Copy each line of the entries that includes the word "grey".

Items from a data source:
• • •

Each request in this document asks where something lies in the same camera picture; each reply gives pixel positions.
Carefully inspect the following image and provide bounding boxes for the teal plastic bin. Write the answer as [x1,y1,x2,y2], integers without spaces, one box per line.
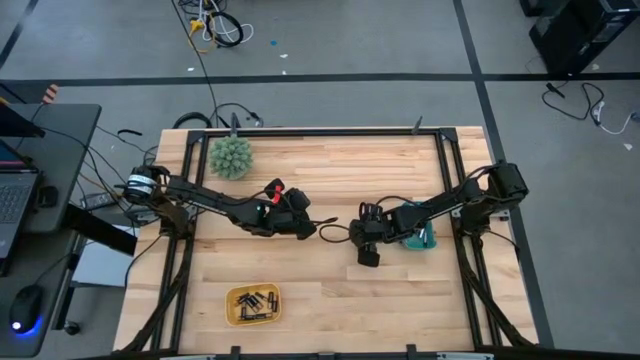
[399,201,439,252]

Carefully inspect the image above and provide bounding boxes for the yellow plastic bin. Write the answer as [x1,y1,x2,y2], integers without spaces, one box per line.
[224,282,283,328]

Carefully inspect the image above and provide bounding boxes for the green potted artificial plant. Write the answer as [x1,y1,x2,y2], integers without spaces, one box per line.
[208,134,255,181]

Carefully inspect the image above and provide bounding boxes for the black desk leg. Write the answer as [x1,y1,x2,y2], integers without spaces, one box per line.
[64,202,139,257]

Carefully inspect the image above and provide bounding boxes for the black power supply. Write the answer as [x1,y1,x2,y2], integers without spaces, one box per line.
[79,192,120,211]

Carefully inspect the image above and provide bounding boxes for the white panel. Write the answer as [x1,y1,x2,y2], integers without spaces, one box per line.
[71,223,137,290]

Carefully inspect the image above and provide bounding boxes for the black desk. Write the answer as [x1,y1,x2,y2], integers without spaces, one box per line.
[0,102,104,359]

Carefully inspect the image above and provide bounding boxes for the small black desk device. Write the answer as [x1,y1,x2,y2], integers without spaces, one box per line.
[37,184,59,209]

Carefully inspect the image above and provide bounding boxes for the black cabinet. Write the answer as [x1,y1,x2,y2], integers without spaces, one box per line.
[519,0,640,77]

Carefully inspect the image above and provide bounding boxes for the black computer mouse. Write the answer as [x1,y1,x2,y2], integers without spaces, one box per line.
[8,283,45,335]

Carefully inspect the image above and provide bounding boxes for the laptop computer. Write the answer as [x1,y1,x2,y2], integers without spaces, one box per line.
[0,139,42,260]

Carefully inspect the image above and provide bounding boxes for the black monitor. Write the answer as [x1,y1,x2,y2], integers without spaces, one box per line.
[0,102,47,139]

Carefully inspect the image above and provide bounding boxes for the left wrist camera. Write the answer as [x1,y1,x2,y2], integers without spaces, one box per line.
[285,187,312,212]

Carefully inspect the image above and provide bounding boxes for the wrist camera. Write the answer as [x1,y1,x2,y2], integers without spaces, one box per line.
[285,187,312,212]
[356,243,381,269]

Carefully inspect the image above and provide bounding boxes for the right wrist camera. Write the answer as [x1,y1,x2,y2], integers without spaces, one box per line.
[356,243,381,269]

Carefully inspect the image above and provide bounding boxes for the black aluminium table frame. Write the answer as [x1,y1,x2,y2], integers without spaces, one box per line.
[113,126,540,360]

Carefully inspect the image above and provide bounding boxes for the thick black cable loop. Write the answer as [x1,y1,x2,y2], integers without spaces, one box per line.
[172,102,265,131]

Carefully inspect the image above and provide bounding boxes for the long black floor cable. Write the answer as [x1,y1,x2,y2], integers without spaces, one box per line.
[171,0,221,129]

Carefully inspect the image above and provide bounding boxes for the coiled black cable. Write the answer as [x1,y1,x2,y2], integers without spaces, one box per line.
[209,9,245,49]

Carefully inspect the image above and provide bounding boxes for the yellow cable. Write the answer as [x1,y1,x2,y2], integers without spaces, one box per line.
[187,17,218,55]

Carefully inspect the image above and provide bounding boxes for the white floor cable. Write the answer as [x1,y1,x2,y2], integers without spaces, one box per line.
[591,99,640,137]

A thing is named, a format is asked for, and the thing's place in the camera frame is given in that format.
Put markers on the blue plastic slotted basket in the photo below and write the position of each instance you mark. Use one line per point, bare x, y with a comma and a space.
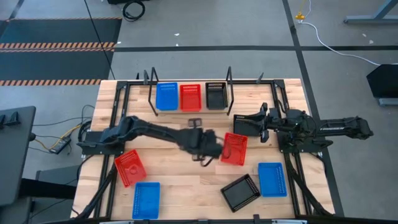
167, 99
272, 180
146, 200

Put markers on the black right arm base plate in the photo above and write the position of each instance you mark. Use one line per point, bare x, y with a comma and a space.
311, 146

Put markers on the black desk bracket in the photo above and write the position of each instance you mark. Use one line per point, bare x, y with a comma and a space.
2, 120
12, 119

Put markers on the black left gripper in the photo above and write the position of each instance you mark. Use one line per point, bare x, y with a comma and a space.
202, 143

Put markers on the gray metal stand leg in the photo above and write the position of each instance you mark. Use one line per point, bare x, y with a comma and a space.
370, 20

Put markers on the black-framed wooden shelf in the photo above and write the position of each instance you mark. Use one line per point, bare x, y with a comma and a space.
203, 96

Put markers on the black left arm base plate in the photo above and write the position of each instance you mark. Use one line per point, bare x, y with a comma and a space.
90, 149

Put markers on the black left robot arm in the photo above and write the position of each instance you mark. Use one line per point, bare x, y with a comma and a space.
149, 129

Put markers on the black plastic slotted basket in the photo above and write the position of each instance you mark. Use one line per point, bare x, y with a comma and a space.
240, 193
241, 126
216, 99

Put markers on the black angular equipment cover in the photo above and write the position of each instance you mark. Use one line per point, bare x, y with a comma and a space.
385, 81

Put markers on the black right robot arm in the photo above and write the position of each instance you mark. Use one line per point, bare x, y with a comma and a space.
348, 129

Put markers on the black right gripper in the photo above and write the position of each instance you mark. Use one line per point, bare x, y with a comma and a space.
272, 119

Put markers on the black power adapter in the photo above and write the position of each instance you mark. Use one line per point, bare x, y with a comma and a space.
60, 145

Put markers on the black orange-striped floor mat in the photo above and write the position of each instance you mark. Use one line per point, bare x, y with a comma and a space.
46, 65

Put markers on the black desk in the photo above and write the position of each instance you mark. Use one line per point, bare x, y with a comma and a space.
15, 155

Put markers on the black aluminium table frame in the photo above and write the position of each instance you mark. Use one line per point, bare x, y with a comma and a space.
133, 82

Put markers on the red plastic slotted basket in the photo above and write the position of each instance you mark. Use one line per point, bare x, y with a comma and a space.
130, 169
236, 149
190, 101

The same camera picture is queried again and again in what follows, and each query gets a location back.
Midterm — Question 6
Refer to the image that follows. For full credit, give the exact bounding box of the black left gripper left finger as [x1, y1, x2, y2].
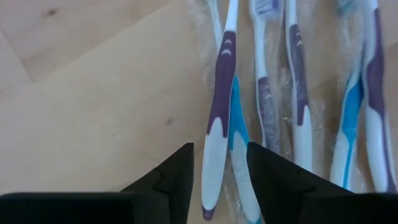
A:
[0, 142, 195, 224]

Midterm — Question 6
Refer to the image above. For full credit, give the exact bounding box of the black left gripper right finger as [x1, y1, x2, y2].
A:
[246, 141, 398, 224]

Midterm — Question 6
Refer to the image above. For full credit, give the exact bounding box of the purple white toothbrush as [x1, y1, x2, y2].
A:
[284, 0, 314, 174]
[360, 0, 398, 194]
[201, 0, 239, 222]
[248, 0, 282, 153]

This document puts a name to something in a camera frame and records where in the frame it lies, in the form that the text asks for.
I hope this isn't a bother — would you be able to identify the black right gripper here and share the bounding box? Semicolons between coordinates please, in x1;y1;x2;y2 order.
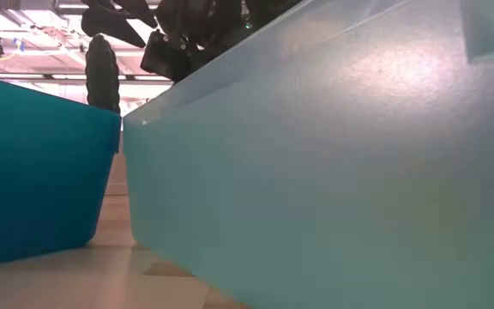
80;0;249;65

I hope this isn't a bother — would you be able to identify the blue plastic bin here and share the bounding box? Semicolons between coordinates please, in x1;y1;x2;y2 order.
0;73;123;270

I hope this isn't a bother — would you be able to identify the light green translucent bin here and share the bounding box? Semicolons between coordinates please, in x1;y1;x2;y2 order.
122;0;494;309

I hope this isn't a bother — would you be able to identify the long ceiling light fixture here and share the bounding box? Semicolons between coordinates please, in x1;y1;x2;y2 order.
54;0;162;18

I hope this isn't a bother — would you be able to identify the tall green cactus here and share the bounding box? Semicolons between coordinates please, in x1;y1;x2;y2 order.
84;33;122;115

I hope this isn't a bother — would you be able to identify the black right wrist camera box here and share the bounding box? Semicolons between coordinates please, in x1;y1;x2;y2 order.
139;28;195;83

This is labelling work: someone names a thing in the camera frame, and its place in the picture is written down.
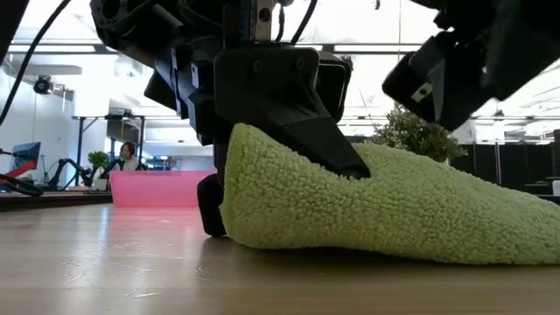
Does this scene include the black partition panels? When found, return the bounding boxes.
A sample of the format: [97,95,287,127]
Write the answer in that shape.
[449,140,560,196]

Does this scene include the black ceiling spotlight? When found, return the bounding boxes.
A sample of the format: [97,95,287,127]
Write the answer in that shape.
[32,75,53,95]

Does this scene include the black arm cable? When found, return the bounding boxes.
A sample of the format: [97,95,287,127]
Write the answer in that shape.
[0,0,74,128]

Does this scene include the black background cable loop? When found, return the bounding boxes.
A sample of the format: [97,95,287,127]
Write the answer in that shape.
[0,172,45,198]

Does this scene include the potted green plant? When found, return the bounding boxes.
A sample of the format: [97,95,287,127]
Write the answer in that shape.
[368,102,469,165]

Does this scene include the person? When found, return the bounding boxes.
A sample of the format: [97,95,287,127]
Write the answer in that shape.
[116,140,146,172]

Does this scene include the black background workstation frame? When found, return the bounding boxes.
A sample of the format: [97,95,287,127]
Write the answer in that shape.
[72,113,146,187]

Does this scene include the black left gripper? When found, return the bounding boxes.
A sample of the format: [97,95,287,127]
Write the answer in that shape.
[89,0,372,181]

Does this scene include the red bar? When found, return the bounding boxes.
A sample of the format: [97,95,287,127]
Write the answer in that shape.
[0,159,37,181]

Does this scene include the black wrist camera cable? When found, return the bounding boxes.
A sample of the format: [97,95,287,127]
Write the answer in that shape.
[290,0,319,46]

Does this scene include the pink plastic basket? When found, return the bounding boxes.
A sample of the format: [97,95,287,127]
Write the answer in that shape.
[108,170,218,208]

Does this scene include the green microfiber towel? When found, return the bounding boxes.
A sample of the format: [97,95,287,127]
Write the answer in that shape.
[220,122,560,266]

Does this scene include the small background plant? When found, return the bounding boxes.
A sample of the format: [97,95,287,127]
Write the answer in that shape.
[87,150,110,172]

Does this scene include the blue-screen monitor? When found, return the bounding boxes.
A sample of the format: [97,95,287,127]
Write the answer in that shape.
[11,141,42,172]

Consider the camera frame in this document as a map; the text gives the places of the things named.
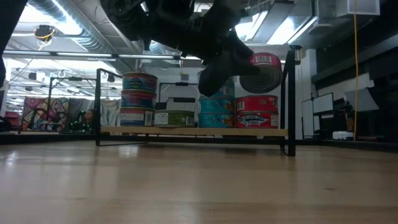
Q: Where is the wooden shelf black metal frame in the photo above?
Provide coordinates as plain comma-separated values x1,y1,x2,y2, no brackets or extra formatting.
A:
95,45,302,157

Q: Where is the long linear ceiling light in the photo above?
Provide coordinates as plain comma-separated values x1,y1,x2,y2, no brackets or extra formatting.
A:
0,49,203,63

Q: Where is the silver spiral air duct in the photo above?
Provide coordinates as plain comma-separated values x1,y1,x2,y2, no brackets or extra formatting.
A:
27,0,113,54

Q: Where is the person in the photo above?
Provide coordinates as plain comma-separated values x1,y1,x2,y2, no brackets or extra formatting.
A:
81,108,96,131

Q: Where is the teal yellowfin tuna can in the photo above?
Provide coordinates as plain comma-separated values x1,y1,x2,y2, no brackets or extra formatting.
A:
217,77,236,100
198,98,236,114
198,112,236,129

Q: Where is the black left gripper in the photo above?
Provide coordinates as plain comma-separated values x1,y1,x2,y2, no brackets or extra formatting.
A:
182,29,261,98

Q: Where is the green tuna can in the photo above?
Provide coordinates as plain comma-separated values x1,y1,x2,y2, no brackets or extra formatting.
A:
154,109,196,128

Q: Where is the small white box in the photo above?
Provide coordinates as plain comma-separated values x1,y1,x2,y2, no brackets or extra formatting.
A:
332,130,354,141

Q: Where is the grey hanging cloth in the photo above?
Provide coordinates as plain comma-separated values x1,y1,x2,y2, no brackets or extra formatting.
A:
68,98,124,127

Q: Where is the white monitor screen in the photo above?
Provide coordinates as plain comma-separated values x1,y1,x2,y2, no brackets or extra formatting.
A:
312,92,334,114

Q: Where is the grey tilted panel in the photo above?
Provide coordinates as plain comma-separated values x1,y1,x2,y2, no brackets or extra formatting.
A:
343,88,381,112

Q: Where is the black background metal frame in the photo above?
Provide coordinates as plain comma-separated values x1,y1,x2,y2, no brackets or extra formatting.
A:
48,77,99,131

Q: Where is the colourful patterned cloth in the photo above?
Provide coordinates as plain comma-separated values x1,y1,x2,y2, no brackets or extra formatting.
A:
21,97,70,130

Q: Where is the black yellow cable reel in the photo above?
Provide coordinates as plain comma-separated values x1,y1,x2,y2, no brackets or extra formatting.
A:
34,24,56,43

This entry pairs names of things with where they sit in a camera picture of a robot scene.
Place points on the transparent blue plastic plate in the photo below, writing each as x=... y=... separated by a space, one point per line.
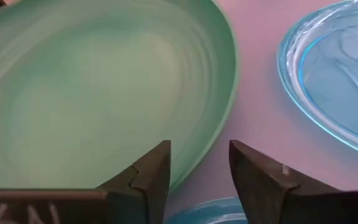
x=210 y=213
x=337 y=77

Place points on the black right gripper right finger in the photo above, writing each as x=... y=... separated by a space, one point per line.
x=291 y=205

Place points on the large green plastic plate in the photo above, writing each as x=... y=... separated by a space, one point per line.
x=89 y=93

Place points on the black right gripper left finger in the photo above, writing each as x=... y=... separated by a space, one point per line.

• • •

YOUR RESPONSE:
Q: Where is the grey hanging cloth in the photo above?
Q: Where is the grey tilted panel in the photo above?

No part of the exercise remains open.